Copy every line in the records below that contains the word "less".

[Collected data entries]
○ ○ ○ ○ ○

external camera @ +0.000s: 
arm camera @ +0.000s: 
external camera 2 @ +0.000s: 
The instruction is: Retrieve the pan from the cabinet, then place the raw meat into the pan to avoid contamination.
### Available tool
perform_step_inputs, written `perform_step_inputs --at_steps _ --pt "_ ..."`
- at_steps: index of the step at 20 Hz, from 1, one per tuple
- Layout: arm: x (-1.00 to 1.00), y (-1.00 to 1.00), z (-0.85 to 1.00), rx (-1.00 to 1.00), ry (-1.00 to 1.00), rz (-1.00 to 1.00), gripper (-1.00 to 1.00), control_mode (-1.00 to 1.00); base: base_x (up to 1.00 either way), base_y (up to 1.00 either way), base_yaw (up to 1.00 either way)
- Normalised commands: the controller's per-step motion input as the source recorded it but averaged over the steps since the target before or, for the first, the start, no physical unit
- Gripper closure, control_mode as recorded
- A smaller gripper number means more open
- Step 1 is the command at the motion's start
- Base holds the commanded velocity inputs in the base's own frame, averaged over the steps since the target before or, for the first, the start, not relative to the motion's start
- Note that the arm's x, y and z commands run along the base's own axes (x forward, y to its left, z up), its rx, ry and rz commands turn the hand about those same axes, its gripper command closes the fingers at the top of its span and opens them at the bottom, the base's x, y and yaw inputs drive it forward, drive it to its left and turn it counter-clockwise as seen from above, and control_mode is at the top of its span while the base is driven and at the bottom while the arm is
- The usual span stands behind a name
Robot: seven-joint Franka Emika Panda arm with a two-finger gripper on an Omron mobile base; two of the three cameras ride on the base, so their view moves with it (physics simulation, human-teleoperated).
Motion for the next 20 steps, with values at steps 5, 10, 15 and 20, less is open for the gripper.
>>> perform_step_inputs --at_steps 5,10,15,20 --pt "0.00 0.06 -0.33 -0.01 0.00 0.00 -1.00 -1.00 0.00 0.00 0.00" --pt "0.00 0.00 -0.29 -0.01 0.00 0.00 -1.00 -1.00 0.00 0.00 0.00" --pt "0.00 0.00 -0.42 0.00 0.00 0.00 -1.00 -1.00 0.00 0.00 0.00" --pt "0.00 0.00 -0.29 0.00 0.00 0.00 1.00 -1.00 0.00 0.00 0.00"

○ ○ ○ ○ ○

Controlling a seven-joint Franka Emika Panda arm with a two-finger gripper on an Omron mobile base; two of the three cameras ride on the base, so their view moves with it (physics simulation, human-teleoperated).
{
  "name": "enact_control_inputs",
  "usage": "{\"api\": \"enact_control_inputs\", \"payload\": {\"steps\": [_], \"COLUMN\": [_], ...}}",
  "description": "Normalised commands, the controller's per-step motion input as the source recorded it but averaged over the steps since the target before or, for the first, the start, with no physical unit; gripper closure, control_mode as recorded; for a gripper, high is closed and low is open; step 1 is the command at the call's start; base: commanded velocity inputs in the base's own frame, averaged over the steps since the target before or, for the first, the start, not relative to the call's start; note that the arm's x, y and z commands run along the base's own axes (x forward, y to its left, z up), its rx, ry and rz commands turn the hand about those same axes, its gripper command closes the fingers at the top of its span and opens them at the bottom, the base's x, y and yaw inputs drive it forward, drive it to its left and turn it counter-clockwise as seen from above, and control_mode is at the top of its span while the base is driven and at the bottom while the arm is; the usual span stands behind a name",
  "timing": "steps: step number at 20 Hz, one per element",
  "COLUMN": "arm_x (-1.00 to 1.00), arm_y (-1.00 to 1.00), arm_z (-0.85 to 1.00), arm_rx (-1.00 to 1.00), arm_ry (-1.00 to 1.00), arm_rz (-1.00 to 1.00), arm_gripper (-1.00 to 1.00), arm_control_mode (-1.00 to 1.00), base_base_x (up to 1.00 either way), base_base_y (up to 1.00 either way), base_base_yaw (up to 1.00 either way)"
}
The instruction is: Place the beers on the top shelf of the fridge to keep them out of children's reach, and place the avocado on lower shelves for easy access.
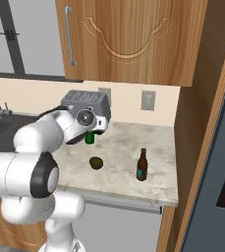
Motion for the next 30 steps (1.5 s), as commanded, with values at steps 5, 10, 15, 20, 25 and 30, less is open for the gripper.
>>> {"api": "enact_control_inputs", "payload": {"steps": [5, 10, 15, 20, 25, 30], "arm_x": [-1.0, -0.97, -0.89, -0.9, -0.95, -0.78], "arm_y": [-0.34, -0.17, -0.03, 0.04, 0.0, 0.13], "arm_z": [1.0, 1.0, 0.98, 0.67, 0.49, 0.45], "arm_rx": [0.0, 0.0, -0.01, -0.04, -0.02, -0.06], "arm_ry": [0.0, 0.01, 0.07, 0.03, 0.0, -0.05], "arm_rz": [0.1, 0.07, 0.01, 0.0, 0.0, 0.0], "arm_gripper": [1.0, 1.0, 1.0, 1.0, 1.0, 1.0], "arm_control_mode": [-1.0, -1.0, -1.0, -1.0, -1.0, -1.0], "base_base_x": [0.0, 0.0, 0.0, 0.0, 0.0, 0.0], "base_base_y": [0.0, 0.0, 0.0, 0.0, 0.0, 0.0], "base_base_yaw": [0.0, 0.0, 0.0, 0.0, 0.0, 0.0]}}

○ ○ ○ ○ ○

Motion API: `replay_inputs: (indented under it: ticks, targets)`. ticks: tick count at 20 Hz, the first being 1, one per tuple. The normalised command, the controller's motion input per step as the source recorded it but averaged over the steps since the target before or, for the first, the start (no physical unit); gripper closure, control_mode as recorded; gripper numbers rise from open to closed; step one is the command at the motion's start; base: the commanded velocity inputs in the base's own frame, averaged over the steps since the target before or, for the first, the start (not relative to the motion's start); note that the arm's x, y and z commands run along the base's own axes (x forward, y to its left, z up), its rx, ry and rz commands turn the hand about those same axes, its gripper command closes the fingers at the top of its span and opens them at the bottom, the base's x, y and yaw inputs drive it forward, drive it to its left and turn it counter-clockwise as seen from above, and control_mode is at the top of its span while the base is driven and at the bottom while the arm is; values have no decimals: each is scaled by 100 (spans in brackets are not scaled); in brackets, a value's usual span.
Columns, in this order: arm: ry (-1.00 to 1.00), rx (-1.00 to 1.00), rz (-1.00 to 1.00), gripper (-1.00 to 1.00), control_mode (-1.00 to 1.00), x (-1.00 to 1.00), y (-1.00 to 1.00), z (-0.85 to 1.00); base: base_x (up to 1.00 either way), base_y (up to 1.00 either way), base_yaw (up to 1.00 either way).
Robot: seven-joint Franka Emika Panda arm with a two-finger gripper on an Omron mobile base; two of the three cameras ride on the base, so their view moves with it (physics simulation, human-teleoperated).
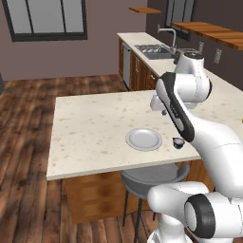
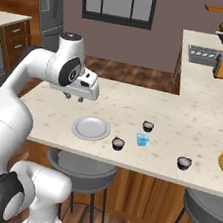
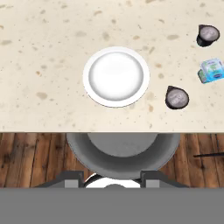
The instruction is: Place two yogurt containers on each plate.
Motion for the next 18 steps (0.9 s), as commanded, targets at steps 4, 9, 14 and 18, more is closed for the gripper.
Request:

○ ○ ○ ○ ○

_PROBLEM SOLUTION_.
Motion for the next 20 steps, with values at steps 5, 10, 15 and 20, less is open for the gripper.
Motion for the next 30 steps (1.5 s), as commanded, with values at steps 5, 10, 15, 20, 25 and 30, less is open for the gripper.

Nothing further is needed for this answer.